You are viewing a plain text version of this content. The canonical link for it is here.
Posted to users@jackrabbit.apache.org by Philipp Bunge <bu...@crimson.ch> on 2010/01/07 11:48:35 UTC

Fulltext indexing of binary property

Hi,

we have a custom node that is not extending nt:resource it looks like
this (originally there is also a subnode and other inherited types):

[doc:dokument] > nt:base, mix:mimeType
   - filename (string)
   - original (binary) primary

According to the Spec (3.7.11.10 mix:mimeType) this should provide
what is needed to index the binary property "original".

We use standard indexing configuration, thus, no custom configuration,
and still can not do a fulltext search on the content of "original".

The reason we want to do it like this is that "original" is not
mandatory (jcr:data in nt:resource is mandatory).

Is there a way to get this working like this?

We could also define "original" as non mandatory sub-node of type
nt:resource. For simplicity and other reasons we would prefer the
definition as property.

Cheers,
Philipp

Re: Fulltext indexing of binary property

Posted by Philipp Bunge <bu...@crimson.ch>.
>> Does that mean Jackrabbit can text extract binary properties on
>> arbitrary nodes?
>
> Currently not, but now that we use Tika for full text extraction it
> should be fairly straightforward to implement this. See
> https://issues.apache.org/jira/browse/JCR-729 for the related issue.

Ah, thanks for clearing that up Jukka!
In that case we'll resort to using nt:resource for the moment.

Thanks,
Philipp

Re: Fulltext indexing of binary property

Posted by Jukka Zitting <ju...@gmail.com>.
Hi,

On Wed, Jan 13, 2010 at 2:55 PM, Philipp Bunge <bu...@crimson.ch> wrote:
> Does that mean Jackrabbit can text extract binary properties on
> arbitrary nodes?

Currently not, but now that we use Tika for full text extraction it
should be fairly straightforward to implement this. See
https://issues.apache.org/jira/browse/JCR-729 for the related issue.

> How do you know what mimetype/encoding to extract with?

Tika supports pretty accurate automatic type detection based on the
first few bytes of the binary.

BR,

Jukka Zitting

Re: Fulltext indexing of binary property

Posted by Philipp Bunge <bu...@crimson.ch>.
Hi Alex

Thanks for your reply.

> Binary properties are indexed with the help of full text extractors.
> The recent Jackrabbit versions use Apache Tika for that. You can
> provide your custom extractors.

Does that mean Jackrabbit can text extract binary properties on
arbitrary nodes?

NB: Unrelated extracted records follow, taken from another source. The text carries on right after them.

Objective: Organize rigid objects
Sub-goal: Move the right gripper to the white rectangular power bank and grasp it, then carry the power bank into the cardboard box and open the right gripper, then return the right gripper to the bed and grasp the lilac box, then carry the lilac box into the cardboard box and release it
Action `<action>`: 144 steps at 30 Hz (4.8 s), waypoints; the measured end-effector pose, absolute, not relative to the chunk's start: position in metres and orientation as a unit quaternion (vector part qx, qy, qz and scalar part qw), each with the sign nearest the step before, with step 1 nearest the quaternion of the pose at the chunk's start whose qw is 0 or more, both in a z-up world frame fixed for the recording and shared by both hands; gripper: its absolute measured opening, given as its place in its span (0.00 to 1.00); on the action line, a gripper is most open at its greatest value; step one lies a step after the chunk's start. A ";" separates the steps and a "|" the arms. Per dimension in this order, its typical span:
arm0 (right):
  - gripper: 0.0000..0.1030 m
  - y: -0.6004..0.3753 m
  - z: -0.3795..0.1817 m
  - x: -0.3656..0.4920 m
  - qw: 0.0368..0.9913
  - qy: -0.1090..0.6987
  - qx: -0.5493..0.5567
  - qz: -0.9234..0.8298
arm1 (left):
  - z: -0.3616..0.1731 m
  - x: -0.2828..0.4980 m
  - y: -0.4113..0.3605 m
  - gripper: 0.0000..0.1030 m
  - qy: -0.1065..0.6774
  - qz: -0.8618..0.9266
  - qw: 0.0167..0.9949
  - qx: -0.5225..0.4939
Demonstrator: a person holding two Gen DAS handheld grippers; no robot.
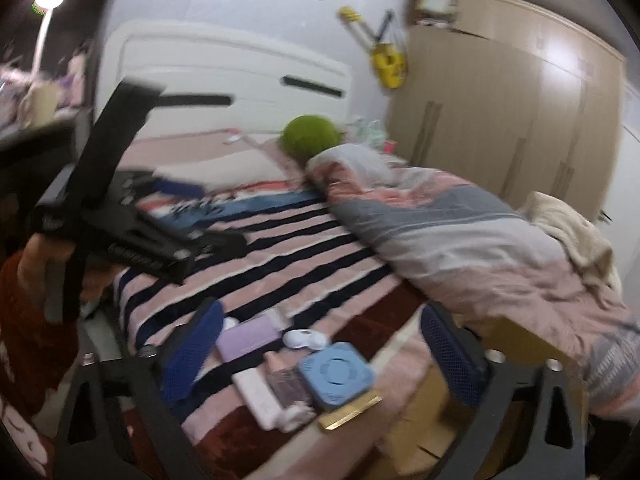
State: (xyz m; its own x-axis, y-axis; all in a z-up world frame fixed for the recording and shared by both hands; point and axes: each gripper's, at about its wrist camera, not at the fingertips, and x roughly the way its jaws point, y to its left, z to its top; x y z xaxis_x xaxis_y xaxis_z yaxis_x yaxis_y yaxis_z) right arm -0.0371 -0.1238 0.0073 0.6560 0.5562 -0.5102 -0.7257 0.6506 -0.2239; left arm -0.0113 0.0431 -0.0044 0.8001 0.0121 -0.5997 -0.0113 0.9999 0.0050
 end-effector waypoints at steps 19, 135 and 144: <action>0.38 -0.055 -0.161 0.018 0.743 0.450 -0.298 0.395 | -0.105 -0.017 0.103 1.00 0.347 0.018 0.936 -0.049; 0.20 -0.088 -0.013 0.026 0.820 0.383 -0.076 0.417 | 0.000 0.019 0.015 0.46 0.292 -0.273 0.907 -0.132; 0.20 -0.216 0.016 0.049 0.866 0.368 -0.038 0.337 | 0.026 0.075 -0.113 0.45 0.307 -0.357 0.877 -0.096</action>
State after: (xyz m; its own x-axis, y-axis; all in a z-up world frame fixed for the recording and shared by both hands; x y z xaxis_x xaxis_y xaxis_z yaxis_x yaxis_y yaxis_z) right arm 0.0487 -0.2160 0.0162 0.5017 0.5564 -0.6624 -0.6116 0.7696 0.1832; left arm 0.0749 -0.1129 0.0261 0.5575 -0.6846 -0.4696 0.5671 0.7271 -0.3869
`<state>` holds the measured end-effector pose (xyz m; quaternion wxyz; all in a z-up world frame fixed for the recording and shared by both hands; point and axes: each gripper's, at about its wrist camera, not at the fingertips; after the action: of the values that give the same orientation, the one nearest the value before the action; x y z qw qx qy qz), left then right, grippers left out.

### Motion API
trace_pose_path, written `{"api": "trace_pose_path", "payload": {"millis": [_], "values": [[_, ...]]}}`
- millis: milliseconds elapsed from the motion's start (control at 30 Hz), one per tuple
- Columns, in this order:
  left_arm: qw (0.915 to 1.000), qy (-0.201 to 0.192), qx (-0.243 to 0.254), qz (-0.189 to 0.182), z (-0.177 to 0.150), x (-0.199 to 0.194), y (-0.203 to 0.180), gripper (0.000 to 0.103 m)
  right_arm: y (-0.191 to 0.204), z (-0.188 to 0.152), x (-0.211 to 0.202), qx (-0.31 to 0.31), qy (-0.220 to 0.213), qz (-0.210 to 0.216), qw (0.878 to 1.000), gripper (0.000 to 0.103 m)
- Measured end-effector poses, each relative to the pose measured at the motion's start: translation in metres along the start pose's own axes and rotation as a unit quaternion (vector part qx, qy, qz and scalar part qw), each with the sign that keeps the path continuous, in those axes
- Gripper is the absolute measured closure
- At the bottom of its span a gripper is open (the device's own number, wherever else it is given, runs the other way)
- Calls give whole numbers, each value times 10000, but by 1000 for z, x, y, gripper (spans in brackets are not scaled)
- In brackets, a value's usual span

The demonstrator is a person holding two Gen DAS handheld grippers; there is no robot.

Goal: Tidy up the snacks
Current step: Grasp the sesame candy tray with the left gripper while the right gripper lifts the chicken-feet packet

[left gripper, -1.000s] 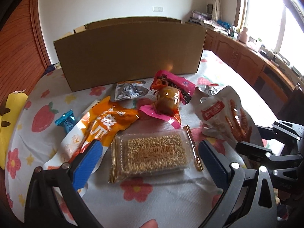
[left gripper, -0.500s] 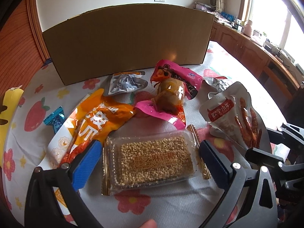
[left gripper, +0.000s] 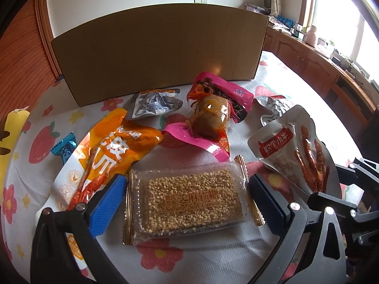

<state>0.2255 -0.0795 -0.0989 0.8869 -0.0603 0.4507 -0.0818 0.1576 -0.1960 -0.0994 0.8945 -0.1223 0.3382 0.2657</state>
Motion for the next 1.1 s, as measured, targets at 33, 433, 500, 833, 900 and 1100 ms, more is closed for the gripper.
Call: {"api": "trace_pose_path", "payload": {"millis": [33, 433, 500, 833, 900, 1100], "values": [[9999, 80, -60, -55, -1, 1, 1, 0, 0, 0, 0, 3, -1, 11, 10000, 63], [9997, 178, 141, -39, -11, -5, -4, 11, 1, -2, 1, 4, 25, -1, 10000, 62], [9998, 147, 78, -125, -14, -10, -2, 14, 1, -1, 1, -1, 32, -7, 10000, 63], [9996, -23, 14, -295, -22, -33, 7, 20, 4, 2, 1, -2, 79, -82, 9999, 64], [9995, -77, 54, -303, -22, -39, 9, 20, 5, 3, 1, -27, 94, -94, 9999, 66], [9990, -290, 103, -331, -18, -57, 6, 20, 5, 5, -2, -31, 58, -123, 9999, 67]]}}
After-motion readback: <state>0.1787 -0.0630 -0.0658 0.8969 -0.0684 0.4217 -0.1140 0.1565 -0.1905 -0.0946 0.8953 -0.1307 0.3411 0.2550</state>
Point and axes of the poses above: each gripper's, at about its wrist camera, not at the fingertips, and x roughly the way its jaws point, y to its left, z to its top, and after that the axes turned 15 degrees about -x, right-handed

How do you know what mimetype/encoding to extract
with?

(According to the spec mix:mimeType only applies to binary properties
marked as primary).

Thanks,
Philipp

Re: Fulltext indexing of binary property

Posted by Alexander Klimetschek <ak...@day.com>.
On Thu, Jan 7, 2010 at 11:48, Philipp Bunge <bu...@crimson.ch> wrote:
> We use standard indexing configuration, thus, no custom configuration,
> and still can not do a fulltext search on the content of "original".

Binary properties are indexed with the help of full text extractors.
The recent Jackrabbit versions use Apache Tika for that. You can
provide your custom extractors.

See
http://wiki.apache.org/jackrabbit/Search
http://wiki.apache.org/jackrabbit/TextExtractorExamples
http://lucene.apache.org/tika/

> We could also define "original" as non mandatory sub-node of type
> nt:resource. For simplicity and other reasons we would prefer the
> definition as property.

Indexing does not care about mandatory or not, it will index what is
stored and what the indexing configuration defines.

Regards,
Alex

-- 
Alexander Klimetschek
alexander.klimetschek@day.com